Friday Femme Fatale: Remembering 9/11 & What It Means Now
Today is a historic anniversary. It is September 11th. And anyone who was alive during the terrorist attacks that happened on this day in 2001 will never forget where they were, what they were doing, or how that one day changed the rest of their lives.
I was 17, just a junior in high school, at the time of the attacks on the World Trade Center and the Pentagon. While it seems like a long time ago - the decisions made after those attacks would change my life forever. For every year after 9/11, I would spend time protesting the Iraq war, thinking critically about U.S. involvement abroad and eventually becoming a volunteer for the Obama campaign to successfully defeat the Republican party and take back the White House. September 11th also meant that I would grow up in a country that has been at war for much of my young adult life, and I have friends who have lost brothers, sisters, husbands and wives fighting abroad. As the process to exit Iraq continues, there are now new challenges: young veterans with severe physical and mental trauma, a huge budget deficit and looming security challenges in Afghanistan.

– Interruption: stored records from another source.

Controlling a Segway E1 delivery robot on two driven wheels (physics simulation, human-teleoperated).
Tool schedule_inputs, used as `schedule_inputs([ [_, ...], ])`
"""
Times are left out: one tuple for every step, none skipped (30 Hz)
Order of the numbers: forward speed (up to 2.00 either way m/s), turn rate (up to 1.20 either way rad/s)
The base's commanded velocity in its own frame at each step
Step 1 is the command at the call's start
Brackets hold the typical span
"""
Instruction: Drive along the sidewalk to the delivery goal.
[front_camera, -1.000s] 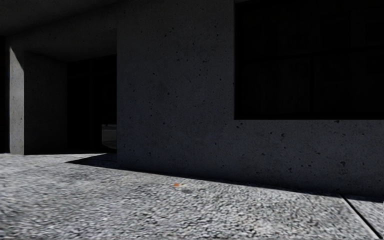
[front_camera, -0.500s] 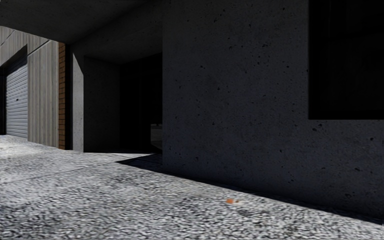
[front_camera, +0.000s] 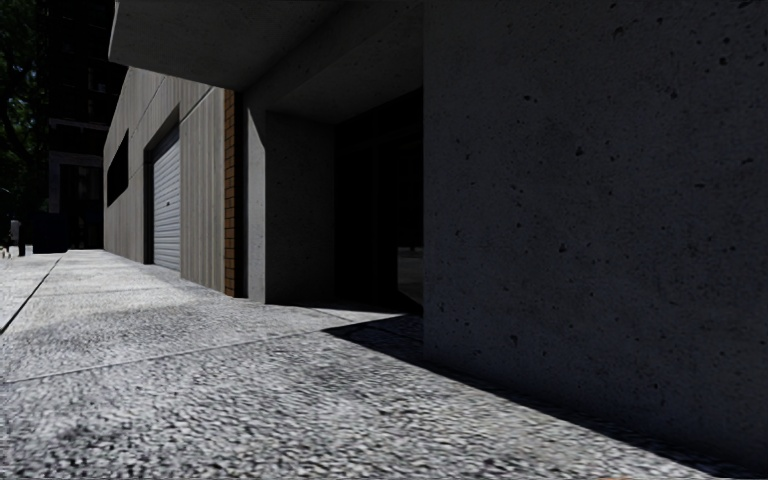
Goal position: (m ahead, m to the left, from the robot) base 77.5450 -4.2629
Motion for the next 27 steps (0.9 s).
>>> schedule_inputs([
  [1.03,0.61],
  [1.03,0.61],
  [1.03,0.61],
  [1.03,0.61],
  [1.03,0.61],
  [1.03,0.61],
  [1.03,0.61],
  [1.03,0.61],
  [1.03,0.61],
  [1.02,0.61],
  [1.02,0.61],
  [1.02,0.61],
  [1.02,0.61],
  [1.02,0.61],
  [1.02,0.61],
  [1.02,0.61],
  [1.02,0.61],
  [1.02,0.61],
  [1.02,0.61],
  [1.02,0.61],
  [1.02,0.61],
  [1.02,0.61],
  [1.02,0.61],
  [1.02,0.61],
  [1.02,0.61],
  [1.02,0.61],
  [1.02,0.61],
])
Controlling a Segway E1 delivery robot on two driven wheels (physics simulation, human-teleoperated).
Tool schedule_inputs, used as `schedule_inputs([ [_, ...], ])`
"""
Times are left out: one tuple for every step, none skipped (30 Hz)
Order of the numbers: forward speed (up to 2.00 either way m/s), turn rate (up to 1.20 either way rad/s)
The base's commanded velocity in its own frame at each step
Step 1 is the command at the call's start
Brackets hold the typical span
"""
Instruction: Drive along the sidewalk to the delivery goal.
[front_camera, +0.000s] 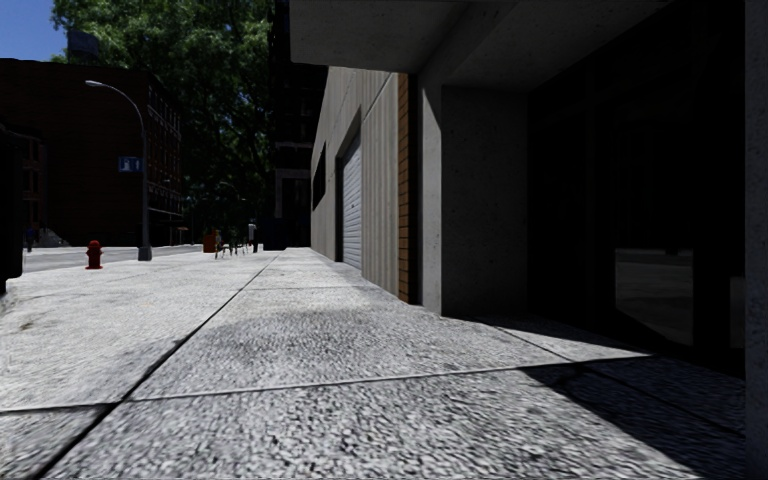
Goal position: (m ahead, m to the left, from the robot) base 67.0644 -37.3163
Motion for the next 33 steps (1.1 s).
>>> schedule_inputs([
  [1.02,0.61],
  [1.02,0.61],
  [1.02,0.61],
  [1.02,0.61],
  [1.02,0.61],
  [1.03,0.61],
  [1.03,0.61],
  [1.03,0.61],
  [1.04,0.61],
  [1.04,0.61],
  [1.04,0.61],
  [1.04,0.61],
  [1.04,0.61],
  [1.04,0.61],
  [1.04,0.61],
  [1.04,0.61],
  [1.04,0.61],
  [1.04,0.61],
  [1.04,0.54],
  [1.05,0.29],
  [1.05,0.05],
  [1.05,0.00],
  [1.05,0.00],
  [1.06,0.00],
  [1.06,0.00],
  [1.06,0.00],
  [1.06,0.00],
  [1.09,0.00],
  [1.15,0.00],
  [1.26,0.00],
  [1.39,0.00],
  [1.56,0.00],
  [1.73,0.00],
])
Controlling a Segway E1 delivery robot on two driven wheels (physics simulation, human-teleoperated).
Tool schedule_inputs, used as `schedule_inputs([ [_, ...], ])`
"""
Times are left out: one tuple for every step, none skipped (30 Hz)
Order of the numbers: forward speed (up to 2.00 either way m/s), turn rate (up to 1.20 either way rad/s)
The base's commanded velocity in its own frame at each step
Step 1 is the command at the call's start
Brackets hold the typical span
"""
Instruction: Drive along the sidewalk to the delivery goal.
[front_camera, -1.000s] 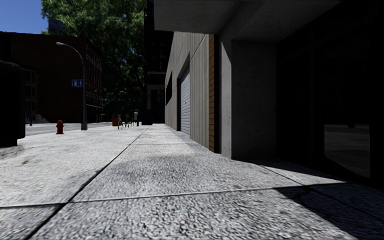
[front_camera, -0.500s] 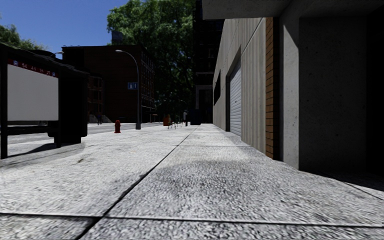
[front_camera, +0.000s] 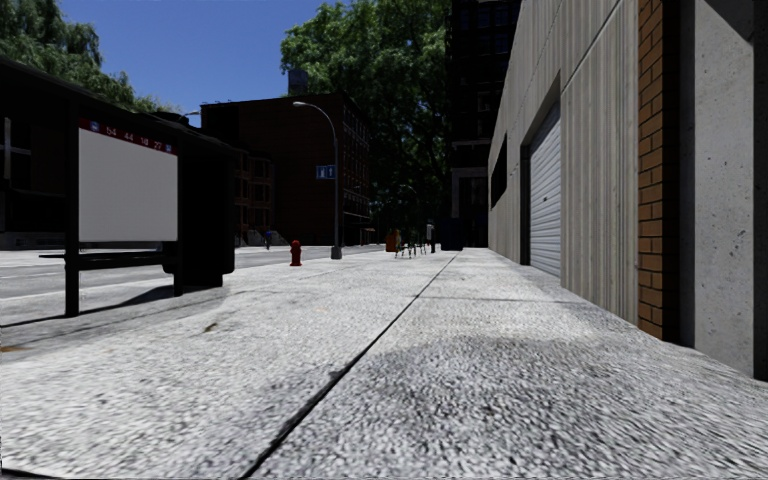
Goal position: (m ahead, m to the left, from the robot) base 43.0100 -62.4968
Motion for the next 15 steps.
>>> schedule_inputs([
  [2.00,0.00],
  [2.00,0.00],
  [2.00,0.00],
  [2.00,0.00],
  [2.00,0.00],
  [2.00,0.00],
  [2.00,0.00],
  [2.00,0.00],
  [2.00,0.00],
  [2.00,0.00],
  [2.00,0.00],
  [2.00,0.00],
  [2.00,0.00],
  [2.00,0.00],
  [2.00,0.00],
])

If I learned one thing from 9/11 it is that the United States is not an island. We are and will be as vulnerable to terrorist threats as everyone else around the world.
Where were you on 9/11 and what does it mean to you today? Share your thoughts in the comments and then enjoy some of the other news in the fem-o-sphere this week:
- Tyler Perry's Gender Problem (The Nation)
- Marrying George Clooney - Beyond the Blurb (Huffington Post)
- Guaranteed Health Care In Iraq - But Not For You (Huffington Post)
- The NYT Issue on Women: An African Man's Perspective (RH Reality Check)
- Anti-Choice Activist Shot, Killed in Owosso, Michigan (RH Reality Check)
- Coming NEXT WEEK: "We the Patients" (ACS Law)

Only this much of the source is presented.